• **WHAT IS EXPECTED**:
The answer must consist of every line from the entries below that contains the word "things".

• **MATERIAL FOR THIS TASK**:
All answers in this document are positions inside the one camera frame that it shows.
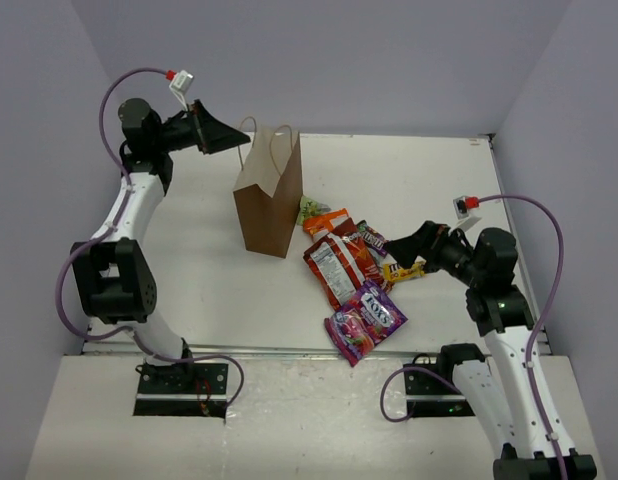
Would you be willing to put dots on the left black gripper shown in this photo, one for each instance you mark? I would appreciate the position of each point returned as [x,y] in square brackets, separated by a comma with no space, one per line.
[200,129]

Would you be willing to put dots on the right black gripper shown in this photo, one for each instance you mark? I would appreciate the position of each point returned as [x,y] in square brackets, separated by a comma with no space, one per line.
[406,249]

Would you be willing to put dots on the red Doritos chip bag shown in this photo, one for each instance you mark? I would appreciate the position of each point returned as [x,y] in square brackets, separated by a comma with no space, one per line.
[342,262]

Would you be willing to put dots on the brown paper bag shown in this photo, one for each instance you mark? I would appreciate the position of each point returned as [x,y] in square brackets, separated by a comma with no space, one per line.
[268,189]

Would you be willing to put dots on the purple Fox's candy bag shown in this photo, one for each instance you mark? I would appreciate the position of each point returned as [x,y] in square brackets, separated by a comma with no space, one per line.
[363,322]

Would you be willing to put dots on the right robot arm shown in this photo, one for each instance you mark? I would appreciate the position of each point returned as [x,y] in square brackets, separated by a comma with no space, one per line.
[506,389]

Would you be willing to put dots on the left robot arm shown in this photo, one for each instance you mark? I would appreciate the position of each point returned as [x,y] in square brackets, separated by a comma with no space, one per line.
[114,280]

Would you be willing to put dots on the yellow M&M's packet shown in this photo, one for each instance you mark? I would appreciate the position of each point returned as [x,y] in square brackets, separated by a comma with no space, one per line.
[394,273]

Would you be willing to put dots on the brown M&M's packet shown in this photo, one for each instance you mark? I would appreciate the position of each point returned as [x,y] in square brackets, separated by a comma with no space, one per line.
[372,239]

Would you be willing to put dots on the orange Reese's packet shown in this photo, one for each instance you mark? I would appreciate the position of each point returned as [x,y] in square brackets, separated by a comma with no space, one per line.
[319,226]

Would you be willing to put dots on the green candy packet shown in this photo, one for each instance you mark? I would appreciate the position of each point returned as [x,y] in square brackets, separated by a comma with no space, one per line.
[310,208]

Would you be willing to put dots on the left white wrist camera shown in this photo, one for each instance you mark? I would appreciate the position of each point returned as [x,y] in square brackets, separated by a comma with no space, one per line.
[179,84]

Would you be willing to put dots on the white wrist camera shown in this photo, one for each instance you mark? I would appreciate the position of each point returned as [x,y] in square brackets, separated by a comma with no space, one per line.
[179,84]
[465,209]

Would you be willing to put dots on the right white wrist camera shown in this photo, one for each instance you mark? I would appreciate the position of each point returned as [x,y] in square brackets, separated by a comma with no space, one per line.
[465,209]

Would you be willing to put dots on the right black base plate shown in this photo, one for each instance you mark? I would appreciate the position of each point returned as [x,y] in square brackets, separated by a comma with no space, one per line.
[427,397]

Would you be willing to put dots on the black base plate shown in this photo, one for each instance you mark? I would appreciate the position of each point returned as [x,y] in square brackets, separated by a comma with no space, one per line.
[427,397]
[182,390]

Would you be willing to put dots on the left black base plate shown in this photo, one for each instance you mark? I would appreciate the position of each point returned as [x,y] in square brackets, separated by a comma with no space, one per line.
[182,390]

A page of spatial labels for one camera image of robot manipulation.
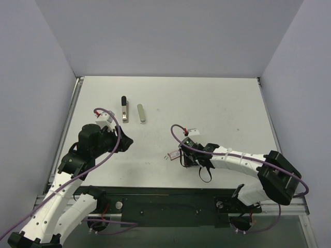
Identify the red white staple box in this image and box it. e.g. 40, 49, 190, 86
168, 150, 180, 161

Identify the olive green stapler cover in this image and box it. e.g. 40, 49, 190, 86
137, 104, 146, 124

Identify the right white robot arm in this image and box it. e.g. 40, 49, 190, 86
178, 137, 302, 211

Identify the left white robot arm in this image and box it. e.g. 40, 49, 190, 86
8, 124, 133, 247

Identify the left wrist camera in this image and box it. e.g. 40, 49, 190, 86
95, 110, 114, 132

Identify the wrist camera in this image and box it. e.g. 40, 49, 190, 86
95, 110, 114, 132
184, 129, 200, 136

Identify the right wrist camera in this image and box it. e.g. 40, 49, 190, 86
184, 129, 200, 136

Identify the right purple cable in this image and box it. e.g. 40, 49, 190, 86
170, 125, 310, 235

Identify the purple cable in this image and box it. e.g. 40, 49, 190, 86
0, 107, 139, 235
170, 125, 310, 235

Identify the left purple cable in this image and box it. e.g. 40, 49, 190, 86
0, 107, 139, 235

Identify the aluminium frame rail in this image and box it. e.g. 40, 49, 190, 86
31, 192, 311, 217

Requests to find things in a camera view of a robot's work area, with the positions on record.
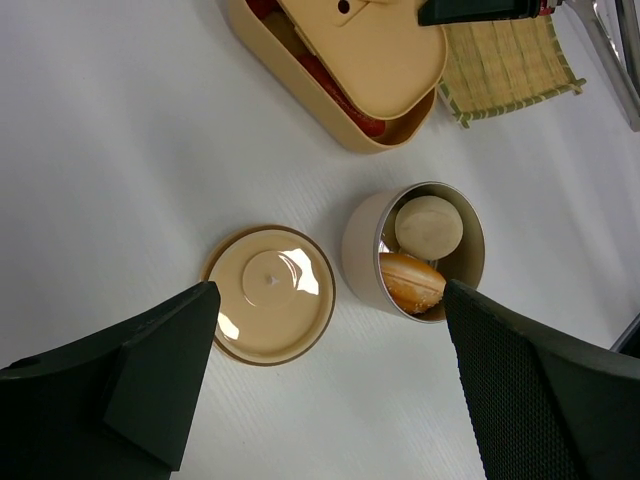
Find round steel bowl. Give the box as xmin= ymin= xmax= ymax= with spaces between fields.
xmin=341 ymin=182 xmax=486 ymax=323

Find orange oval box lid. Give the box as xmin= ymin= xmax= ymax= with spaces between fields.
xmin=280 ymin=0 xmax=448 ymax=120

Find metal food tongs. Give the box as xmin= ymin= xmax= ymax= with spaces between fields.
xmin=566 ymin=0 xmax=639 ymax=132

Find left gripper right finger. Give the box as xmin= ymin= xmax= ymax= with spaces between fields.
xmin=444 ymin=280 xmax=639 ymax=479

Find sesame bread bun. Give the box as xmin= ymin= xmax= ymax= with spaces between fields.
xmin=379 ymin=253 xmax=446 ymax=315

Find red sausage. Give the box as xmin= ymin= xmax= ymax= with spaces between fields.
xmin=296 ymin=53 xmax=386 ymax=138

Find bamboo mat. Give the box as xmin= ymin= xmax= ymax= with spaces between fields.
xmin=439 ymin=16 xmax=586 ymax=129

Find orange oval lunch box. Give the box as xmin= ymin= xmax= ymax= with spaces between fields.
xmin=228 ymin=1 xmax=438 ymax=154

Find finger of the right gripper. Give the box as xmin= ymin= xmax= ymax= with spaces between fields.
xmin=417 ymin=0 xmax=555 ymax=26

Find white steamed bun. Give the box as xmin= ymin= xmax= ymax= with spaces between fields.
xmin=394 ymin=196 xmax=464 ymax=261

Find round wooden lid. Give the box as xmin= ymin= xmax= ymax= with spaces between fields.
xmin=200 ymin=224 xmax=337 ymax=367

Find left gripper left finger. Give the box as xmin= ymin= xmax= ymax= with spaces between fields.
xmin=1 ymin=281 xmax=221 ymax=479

---

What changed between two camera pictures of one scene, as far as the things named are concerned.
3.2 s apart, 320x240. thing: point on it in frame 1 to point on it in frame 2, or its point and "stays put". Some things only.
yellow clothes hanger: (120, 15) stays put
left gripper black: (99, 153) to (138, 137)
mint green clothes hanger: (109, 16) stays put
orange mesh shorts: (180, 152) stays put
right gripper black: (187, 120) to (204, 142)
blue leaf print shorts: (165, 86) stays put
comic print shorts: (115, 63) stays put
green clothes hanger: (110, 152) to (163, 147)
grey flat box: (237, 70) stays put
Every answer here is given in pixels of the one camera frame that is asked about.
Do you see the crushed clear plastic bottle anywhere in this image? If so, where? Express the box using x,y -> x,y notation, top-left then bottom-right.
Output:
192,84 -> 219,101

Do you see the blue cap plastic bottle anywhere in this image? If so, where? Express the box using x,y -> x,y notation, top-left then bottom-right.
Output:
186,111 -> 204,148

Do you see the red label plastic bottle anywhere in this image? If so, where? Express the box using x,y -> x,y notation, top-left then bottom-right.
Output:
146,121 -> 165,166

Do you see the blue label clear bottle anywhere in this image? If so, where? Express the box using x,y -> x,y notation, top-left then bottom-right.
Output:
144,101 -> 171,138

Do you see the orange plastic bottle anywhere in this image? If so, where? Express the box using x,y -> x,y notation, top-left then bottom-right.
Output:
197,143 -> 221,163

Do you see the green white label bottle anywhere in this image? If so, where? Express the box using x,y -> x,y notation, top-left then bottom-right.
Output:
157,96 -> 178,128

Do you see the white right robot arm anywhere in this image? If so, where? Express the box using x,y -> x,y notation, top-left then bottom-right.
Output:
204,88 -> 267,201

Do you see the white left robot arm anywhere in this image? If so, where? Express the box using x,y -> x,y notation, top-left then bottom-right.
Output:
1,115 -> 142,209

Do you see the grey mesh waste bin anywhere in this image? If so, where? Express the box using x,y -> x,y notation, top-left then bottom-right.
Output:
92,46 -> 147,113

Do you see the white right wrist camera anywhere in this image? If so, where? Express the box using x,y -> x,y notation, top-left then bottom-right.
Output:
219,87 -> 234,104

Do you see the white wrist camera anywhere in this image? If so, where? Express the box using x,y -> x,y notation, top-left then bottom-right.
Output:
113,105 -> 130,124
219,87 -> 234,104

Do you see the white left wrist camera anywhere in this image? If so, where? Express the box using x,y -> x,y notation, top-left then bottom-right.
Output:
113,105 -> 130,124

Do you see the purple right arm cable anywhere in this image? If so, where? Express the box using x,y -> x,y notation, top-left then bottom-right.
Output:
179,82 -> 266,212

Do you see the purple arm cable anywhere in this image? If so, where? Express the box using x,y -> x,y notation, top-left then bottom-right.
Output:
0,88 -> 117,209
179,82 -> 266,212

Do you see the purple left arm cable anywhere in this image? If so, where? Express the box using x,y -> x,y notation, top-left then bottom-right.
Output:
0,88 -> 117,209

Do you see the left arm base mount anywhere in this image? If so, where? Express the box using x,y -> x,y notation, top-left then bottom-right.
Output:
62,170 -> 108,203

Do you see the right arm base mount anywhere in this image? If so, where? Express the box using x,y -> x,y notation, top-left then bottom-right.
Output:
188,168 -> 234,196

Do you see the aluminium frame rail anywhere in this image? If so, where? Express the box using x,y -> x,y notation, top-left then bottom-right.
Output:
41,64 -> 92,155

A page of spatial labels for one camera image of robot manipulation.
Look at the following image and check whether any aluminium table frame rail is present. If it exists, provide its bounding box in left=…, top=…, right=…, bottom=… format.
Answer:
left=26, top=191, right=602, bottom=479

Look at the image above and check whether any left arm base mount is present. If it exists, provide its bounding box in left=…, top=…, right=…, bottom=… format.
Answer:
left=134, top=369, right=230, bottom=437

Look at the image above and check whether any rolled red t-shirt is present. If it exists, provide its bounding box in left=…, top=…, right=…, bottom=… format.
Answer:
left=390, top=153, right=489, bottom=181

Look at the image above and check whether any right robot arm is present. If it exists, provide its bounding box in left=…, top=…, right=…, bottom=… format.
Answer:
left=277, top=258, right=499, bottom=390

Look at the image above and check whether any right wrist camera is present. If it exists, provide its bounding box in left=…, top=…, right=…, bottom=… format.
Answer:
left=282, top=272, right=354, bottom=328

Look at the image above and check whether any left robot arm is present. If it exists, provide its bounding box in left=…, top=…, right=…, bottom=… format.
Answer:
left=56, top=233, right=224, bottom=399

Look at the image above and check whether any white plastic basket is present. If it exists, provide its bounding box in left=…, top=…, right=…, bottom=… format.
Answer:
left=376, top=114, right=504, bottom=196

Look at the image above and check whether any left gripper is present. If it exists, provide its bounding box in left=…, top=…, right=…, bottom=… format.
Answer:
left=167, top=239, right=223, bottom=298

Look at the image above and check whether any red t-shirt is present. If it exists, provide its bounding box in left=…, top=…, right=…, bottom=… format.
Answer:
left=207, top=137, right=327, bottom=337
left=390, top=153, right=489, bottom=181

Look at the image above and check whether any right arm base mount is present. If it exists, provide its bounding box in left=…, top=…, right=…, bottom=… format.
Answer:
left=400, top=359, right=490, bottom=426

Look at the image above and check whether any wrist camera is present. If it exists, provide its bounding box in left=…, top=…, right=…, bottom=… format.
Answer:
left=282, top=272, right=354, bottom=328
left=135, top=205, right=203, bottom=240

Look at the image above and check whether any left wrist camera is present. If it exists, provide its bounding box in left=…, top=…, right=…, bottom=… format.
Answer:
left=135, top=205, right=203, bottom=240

• **TASK ANSWER**:
Requests to find things in a camera view of a robot's work area, with the positions on record.
What changed between two camera pictures of one scene, as far as the things named are concerned.
3.2 s apart, 320x240. thing: point on it in frame 1 to point on it in frame 2, or its point and "stays put". Some things only.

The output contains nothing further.